He didn’t answer right away. His gaze lifted to hers, unreadable.
“I believe in this,” he said. And then he kissed her.
It wasn’t gentle. It wasn’t soft.
She tried to fight him, just for a heartbeat.
Pushed at his chest, twisted her face away, the echo of betrayal still burning hot in her veins.
But the heat of his mouth, the press of his Branded palm against her cheek, blurred everything else.
Her fury fractured. Her breath caught. And that was all it took to drag her in.
His mouth claimed hers with the kind of hunger that drowned out thought, silenced protest.
She moaned, a sharp, helpless sound that broke past her lips before she could catch it. It was part rage, part ache, part overwhelming surrender, and it vibrated through her like something pulled from the center of her chest.
And then she yielded, body, breath, will, because resistance felt like a lie in the face of what lived between them.
Because no matter how furious she was, no matter how hurt, the bond between them didn’t care. It demanded. It consumed. And this time, this time, she let it.
Without another word, Zane lifted her into his arms.
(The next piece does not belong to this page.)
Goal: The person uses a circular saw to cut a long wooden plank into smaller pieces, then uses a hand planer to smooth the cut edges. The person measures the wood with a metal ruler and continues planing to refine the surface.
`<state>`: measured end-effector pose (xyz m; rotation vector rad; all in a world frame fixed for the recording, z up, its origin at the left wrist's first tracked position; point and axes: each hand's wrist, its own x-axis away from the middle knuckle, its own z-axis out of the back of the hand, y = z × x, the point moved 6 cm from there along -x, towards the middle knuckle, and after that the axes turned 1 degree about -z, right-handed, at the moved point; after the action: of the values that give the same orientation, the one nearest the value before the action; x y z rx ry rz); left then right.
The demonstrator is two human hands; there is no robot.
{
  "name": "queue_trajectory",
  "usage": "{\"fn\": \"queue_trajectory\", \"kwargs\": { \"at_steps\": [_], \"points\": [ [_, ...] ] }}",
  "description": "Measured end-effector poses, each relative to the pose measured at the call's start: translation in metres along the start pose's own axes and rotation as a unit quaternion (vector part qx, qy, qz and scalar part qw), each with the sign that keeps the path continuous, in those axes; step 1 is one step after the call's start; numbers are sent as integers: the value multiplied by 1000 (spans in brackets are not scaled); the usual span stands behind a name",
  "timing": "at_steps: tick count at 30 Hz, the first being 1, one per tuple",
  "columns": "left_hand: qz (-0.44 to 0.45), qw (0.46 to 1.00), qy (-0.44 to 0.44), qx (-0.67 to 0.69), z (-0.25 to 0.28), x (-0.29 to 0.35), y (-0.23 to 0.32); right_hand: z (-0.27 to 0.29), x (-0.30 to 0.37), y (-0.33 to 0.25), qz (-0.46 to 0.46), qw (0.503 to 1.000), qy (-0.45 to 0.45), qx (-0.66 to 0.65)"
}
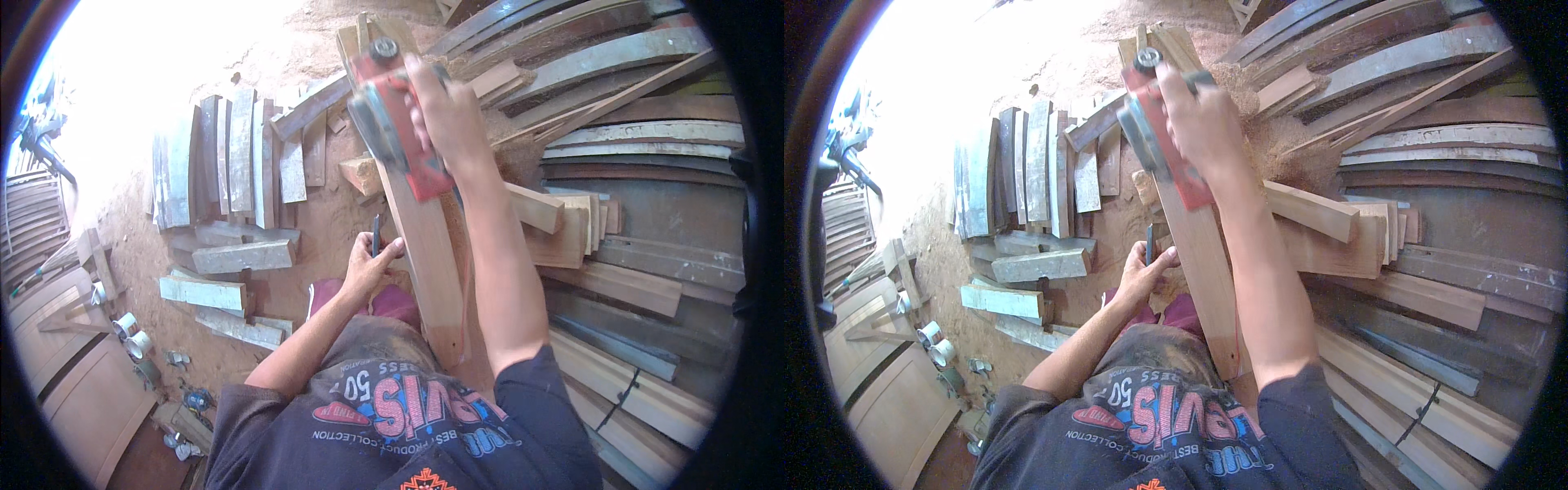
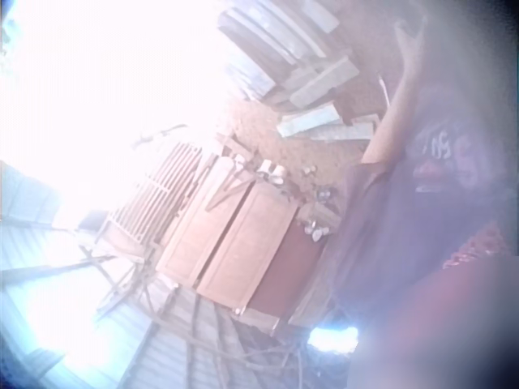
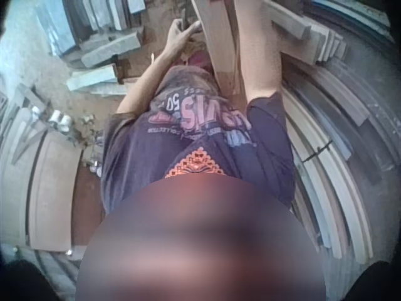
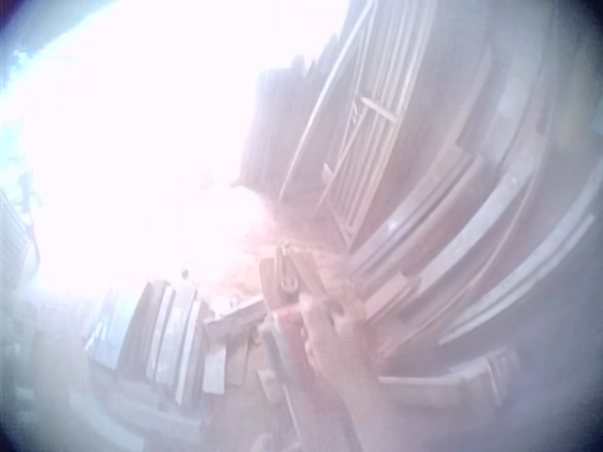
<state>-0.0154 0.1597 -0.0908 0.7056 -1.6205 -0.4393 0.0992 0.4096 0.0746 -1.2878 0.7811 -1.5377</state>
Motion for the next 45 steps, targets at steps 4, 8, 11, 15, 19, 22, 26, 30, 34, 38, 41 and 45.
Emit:
{"fn": "queue_trajectory", "kwargs": {
  "at_steps": [4,8,11,15,19,22,26,30,34,38,41,45],
  "points": [
    [-12,1000,8,-7,3,2,-7,-18,-58,-26,54,998,20,-23],
    [3,997,45,55,29,16,-35,0,-32,-24,105,990,72,-64],
    [-5,996,62,65,61,29,-57,33,21,2,78,980,26,-180],
    [8,994,100,37,106,57,-87,93,131,51,32,982,37,-183],
    [-14,991,125,44,125,77,-117,151,264,111,-38,981,92,-164],
    [-42,979,155,130,128,88,-134,198,368,159,-112,971,179,-113],
    [-172,917,226,281,143,120,-107,239,486,215,-149,939,273,-146],
    [-324,871,188,317,133,192,-49,256,570,255,-163,909,341,-175],
    [-375,919,107,48,81,237,-34,258,617,286,-166,891,365,-215],
    [-362,919,22,-153,16,219,-82,250,647,305,-172,893,355,-216],
    [-338,918,-20,-206,-33,185,-131,242,663,309,-155,904,345,-199],
    [-389,888,-1,-244,-59,159,-148,231,676,311,-145,915,332,-180]
  ]
}}
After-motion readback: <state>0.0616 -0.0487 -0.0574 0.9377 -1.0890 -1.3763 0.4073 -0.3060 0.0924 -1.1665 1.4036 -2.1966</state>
She didn’t gasp. Didn’t protest. She wrapped her arms around his shoulders as he carried her the short distance to the bed and threw the covers back like they were in his way. Then he laid her out across the sheets like a possession he refused to lose.
What followed wasn’t gentle. It wasn’t sweet or slow.
Her body burned beneath his touch, each kiss, each thrust pushing her further than she ever imagined.
Her skin tingled with every press of his body, and the rawness of it all made her breath catch in her chest. She was drowning in sensation, heat, sweat, hunger, torn between giving in and pulling back, but there was no room left for resistance.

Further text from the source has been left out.